• [Brief]: Please reproduce all of the lines below, word for word and in full.

=== Material provided ===

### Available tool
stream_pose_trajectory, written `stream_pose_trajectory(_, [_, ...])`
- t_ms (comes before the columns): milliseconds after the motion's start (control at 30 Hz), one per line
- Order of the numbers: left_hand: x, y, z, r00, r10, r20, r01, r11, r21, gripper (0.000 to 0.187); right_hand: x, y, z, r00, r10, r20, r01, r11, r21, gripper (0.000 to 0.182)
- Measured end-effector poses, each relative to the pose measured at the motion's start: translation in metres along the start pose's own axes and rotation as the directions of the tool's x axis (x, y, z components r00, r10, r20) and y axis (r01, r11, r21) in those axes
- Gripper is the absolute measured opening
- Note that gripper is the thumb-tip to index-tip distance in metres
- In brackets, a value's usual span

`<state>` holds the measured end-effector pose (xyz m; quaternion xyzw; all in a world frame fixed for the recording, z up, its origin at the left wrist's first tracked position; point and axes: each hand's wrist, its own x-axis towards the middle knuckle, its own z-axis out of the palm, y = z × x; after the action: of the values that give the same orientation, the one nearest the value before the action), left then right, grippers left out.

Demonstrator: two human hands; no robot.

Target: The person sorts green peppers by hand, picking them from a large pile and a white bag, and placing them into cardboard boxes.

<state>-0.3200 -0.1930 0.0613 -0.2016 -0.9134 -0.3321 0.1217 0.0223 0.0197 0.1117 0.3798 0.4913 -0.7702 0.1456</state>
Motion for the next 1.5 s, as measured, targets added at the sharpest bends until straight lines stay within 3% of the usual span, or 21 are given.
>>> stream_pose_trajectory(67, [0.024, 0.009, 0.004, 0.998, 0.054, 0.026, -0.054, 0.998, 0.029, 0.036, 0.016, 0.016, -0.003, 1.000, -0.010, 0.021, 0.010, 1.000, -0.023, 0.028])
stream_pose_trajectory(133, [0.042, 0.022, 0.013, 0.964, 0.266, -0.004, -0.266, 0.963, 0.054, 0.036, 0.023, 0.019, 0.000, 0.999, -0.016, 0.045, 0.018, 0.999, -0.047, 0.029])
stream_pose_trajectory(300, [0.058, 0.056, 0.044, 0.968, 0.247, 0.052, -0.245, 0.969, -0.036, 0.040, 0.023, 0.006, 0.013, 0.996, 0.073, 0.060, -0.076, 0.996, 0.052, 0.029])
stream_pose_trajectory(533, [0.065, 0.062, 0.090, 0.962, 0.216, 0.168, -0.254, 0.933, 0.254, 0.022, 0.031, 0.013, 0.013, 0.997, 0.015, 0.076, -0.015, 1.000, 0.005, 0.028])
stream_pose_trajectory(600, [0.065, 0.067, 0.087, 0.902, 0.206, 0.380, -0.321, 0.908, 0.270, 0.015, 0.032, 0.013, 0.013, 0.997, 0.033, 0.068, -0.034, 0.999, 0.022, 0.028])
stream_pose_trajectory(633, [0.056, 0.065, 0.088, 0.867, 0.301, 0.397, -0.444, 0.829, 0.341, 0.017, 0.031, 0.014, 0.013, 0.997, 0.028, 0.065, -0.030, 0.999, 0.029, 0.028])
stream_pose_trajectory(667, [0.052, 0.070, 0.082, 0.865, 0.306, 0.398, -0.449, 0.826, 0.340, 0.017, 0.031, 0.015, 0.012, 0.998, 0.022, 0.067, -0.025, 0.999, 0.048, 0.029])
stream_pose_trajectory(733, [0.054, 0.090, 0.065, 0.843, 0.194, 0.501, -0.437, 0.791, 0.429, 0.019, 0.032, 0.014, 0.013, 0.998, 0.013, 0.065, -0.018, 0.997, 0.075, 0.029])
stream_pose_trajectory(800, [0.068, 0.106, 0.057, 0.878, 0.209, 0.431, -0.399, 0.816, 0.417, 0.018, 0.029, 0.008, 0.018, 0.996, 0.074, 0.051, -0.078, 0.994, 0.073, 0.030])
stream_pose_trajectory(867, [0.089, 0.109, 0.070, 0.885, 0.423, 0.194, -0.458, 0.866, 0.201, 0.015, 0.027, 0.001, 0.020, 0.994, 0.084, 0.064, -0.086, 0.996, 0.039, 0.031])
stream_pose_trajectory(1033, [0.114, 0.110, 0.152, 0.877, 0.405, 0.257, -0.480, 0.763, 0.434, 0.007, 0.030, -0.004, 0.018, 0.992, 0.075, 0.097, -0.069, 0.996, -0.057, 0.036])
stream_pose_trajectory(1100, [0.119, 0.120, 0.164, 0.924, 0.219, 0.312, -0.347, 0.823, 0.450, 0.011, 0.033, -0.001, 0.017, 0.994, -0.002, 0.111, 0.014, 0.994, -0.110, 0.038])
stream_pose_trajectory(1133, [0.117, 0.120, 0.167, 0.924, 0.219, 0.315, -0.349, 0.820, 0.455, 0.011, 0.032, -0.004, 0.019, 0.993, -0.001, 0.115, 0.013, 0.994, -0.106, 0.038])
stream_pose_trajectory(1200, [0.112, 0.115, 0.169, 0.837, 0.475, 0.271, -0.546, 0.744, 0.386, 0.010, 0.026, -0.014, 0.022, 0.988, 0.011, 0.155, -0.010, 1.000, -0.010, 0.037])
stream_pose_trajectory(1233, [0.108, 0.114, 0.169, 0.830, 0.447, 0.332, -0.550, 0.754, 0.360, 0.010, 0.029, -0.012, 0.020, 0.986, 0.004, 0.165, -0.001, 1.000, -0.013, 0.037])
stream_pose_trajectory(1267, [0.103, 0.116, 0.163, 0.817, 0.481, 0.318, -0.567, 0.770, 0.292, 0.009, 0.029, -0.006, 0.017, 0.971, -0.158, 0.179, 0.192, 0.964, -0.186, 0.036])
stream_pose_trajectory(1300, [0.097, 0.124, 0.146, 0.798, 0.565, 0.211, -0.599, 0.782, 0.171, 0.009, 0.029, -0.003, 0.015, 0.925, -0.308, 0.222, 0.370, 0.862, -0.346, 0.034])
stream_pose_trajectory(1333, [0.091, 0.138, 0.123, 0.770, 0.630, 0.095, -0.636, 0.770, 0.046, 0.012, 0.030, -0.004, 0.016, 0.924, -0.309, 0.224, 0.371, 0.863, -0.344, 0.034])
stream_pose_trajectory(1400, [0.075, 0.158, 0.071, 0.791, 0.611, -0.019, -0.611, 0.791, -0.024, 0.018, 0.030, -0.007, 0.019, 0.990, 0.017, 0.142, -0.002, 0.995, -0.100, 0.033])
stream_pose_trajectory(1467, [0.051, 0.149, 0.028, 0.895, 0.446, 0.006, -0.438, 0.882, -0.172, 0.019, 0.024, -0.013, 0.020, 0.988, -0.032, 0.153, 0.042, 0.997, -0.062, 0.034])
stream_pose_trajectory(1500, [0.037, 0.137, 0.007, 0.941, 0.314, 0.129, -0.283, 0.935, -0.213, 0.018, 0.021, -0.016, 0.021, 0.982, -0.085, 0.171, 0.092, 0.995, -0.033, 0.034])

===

• [Response to this task]:
### Available tool
stream_pose_trajectory, written `stream_pose_trajectory(_, [_, ...])`
- t_ms (comes before the columns): milliseconds after the motion's start (control at 30 Hz), one per line
- Order of the numbers: left_hand: x, y, z, r00, r10, r20, r01, r11, r21, gripper (0.000 to 0.187); right_hand: x, y, z, r00, r10, r20, r01, r11, r21, gripper (0.000 to 0.182)
- Measured end-effector poses, each relative to the pose measured at the motion's start: translation in metres along the start pose's own axes and rotation as the directions of the tool's x axis (x, y, z components r00, r10, r20) and y axis (r01, r11, r21) in those axes
- Gripper is the absolute measured opening
- Note that gripper is the thumb-tip to index-tip distance in metres
- In brackets, a value's usual span

`<state>` holds the measured end-effector pose (xyz m; quaternion xyzw; all in a world frame fixed for the recording, z up, its origin at the left wrist's first tracked position; point and axes: each hand's wrist, its own x-axis towards the middle knuckle, its own z-axis out of the palm, y = z × x; after the action: of the values that give the same orientation, the one nearest the value before the action), left then right, grippers left out.

Demonstrator: two human hands; no robot.

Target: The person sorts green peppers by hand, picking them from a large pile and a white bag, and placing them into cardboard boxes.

<state>-0.3200 -0.1930 0.0613 -0.2016 -0.9134 -0.3321 0.1217 0.0223 0.0197 0.1117 0.3798 0.4913 -0.7702 0.1456</state>
Motion for the next 1.5 s, as measured, targets added at the sharpest bends until straight lines stay within 3% of the usual span, or 21 are given.
>>> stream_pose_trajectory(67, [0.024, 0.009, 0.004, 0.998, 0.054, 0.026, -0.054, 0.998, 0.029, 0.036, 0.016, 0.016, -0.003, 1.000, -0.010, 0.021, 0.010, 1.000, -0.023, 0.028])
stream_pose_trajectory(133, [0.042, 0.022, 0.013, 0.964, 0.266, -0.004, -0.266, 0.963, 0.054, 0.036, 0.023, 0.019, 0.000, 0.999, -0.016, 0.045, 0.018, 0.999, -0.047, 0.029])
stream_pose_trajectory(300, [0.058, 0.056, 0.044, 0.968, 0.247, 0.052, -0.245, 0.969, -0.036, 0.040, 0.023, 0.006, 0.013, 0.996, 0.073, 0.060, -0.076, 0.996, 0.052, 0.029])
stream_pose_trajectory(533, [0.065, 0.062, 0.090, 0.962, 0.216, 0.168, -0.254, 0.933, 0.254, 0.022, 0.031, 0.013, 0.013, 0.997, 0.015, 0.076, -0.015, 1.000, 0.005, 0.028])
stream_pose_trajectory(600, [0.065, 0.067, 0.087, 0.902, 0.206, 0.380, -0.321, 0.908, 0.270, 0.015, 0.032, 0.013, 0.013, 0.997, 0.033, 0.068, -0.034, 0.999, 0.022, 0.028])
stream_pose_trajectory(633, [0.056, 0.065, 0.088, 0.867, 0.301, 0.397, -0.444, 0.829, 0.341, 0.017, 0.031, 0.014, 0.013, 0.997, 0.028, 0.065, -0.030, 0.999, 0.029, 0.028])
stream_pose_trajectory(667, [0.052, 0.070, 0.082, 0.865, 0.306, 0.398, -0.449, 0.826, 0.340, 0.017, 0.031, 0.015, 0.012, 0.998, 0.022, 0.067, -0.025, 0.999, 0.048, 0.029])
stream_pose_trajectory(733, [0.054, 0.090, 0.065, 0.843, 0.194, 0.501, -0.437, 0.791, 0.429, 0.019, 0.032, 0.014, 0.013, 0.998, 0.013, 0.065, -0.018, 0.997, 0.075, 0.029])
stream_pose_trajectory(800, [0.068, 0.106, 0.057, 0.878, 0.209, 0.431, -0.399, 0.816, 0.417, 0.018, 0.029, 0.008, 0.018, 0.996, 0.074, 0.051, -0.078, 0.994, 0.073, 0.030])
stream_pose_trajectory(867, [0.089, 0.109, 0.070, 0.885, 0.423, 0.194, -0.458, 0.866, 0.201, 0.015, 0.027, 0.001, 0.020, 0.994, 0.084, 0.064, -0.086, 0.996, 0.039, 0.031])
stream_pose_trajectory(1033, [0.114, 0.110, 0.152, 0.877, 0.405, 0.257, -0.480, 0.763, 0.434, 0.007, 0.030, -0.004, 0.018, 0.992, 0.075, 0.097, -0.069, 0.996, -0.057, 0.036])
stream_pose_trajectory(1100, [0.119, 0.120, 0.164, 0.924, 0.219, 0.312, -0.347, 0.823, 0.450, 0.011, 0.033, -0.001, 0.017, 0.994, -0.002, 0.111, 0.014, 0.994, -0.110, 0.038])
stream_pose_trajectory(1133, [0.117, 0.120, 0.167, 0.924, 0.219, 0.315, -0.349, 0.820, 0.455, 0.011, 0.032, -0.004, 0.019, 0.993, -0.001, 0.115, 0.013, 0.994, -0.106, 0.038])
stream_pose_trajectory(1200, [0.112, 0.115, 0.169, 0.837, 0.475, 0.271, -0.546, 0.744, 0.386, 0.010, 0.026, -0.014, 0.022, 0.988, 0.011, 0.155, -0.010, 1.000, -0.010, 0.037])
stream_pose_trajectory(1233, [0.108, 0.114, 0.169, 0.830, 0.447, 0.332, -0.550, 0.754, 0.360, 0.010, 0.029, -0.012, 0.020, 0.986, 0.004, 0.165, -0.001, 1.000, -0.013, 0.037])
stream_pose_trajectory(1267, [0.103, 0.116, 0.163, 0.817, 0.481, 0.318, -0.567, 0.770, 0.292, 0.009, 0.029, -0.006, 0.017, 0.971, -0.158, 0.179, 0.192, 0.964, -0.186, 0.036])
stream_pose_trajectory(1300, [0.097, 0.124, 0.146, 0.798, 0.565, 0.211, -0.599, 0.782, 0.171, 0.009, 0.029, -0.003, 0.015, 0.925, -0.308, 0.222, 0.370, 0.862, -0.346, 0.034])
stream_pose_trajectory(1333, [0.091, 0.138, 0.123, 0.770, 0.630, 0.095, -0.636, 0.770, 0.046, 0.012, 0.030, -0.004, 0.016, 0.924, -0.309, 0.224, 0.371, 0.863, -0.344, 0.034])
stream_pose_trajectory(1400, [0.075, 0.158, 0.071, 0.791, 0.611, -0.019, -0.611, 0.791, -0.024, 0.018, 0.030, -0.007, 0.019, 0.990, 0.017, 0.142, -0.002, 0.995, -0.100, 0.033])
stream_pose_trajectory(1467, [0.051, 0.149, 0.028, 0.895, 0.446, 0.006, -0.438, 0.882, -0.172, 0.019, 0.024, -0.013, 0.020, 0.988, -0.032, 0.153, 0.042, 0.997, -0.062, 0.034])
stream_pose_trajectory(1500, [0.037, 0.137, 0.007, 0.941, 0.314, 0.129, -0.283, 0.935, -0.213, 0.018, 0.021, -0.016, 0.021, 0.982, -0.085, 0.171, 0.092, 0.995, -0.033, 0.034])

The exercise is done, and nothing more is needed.